Главное и самое болезненное, о чем свидетельствуют стихи Людмилы Дербиной, - она любила, любит и не перестанет любить так чудовищно погубленного ею человека. Вот эту-то тайну как понять? Как объяснить? Каяться? Но вся ее книга стихов и есть раскаяние, самобичевание, непроходящая боль и мука, вечная мука. Было бы, наверное, легче наложить на себя руки и отрешиться разом ото всего. Но Бог велит этой женщине до дна испить чашу страдания, до конца отмучиться за тот тягчайший грех, который она на себя взвалила.
Пройдут годы. Посмертная слава поэта Рубцова будет на Руси повсеместная, пусть и не очень громкая. Найдется у вологодского поэта много друзей, биографов и поклонников. Они начнут Николая Рубцова возносить до небес, издадут роскошно книги поэта. Не мечталось Рубцову такое отношение к себе при жизни. Все чаще и чаще станут называть Николая Рубцова великим, иногда и гениальным поэтом. Да, в таких стихах, как: "Я буду скакать по холмам задремавшей отчизны", "Видение на холме", "Добрый Филя", "Шумит Катунь", "Прощальное", "Вечерние стихи", "В гостях", "Философские стихи" и в последнем, в чемодане найденном, откровении века: "Село стоит на правом берегу" - он почти восходит до гениальности. Но все же лучшие стихи поэта говорят об огромных, не реализованных возможностях. Он уже пробовал себя в прозе, он приближался к Богу, реденько и потаенно ходил в церковь, застенчиво молился.
Душа его жаждала просветления, жизнь - успокоения. Но она, жизнь, повторюсь, плохо доглядывает талантливых людей. И Господь, наградив человека дарованием, как бы мучает, испытует его этим. И чем больше оно, дарование, тем большие муки и метания человека.
Есть у известного современного скульптора изваянная фигура Сергия Радонежского, установленная на зеленом холме средь зеленой поляны возле Сергиева Посада. В середке фигуры святого не зародышем, но смиренным ангелочком таится маленький, чистый мальчик. Эту идею скульптор заимствовал у древних ваятелей, от старых православных икон.
Вот и в поэте Николае Рубцове помещался этот светлый, непорочный ангелочек, оберегал его от многих пороков, удерживал от совсем уж поганых и безрассудных поступков, но не всегда справлялся со своей задачей.
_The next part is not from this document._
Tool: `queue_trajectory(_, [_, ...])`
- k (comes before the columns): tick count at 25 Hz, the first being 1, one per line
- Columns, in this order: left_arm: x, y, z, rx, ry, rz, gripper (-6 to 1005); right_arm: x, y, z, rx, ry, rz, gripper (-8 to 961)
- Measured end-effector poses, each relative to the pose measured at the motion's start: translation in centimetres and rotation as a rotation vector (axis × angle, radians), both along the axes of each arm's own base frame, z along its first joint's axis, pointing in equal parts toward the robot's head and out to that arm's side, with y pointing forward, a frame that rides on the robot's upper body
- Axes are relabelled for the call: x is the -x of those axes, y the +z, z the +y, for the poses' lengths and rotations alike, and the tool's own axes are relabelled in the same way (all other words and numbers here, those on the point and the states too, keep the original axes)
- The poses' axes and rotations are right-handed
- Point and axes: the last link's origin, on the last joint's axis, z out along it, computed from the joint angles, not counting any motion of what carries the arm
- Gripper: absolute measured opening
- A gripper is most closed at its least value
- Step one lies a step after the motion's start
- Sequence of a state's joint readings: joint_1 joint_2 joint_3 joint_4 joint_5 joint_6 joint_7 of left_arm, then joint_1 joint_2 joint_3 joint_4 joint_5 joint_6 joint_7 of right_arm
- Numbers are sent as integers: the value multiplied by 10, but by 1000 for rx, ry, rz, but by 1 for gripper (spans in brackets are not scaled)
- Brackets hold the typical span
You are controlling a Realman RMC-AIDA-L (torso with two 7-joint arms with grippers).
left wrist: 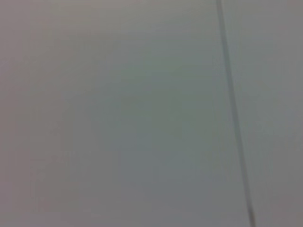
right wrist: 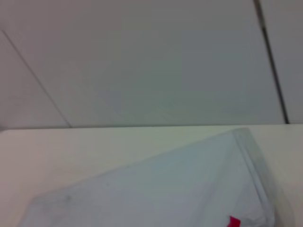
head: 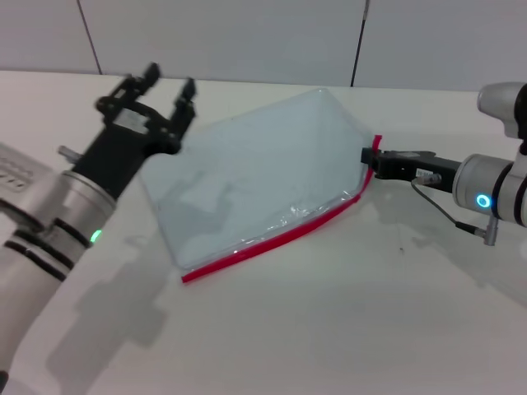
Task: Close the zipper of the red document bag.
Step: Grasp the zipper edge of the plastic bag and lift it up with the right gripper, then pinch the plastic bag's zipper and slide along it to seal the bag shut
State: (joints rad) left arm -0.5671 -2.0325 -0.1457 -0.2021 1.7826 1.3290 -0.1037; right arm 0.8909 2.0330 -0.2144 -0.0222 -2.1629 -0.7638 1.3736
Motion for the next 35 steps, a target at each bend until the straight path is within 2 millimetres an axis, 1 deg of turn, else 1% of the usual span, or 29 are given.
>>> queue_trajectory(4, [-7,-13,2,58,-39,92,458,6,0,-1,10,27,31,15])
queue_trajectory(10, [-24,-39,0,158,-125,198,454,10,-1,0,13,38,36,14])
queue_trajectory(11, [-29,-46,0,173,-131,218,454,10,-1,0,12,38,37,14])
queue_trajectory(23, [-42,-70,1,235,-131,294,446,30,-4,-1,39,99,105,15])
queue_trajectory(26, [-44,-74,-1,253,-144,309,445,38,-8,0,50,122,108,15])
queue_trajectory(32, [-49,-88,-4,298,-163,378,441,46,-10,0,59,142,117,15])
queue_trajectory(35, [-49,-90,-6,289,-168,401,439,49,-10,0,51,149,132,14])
Однажды ангелочек-хранитель упорхнул куда-то, может, в голубые небеса подался - почистить крылышки от скверны нашей жизни, от экологической грязи, и тот архаровец, детдомовский удалец, взял вверх над метущейся, ранимой душой поэта, подтолкнул его к гибельной черте, на краю которой он бывал уже не раз.
Свершилась еще одна трагедия в русской литературе, убыла и обеднилась жизнь на Руси, умолкнул, так и не набравший своей высоты, пронзительно русский национальный певец".
Сказано как будто не только о Николае Рубцове, но и о самом себе. Поздно заговорил Виктор Астафьев церковным мудрым языком. Но ведь заговорил. Отверзлись уста! Так нам ли судить его, работника одиннадцатого часа?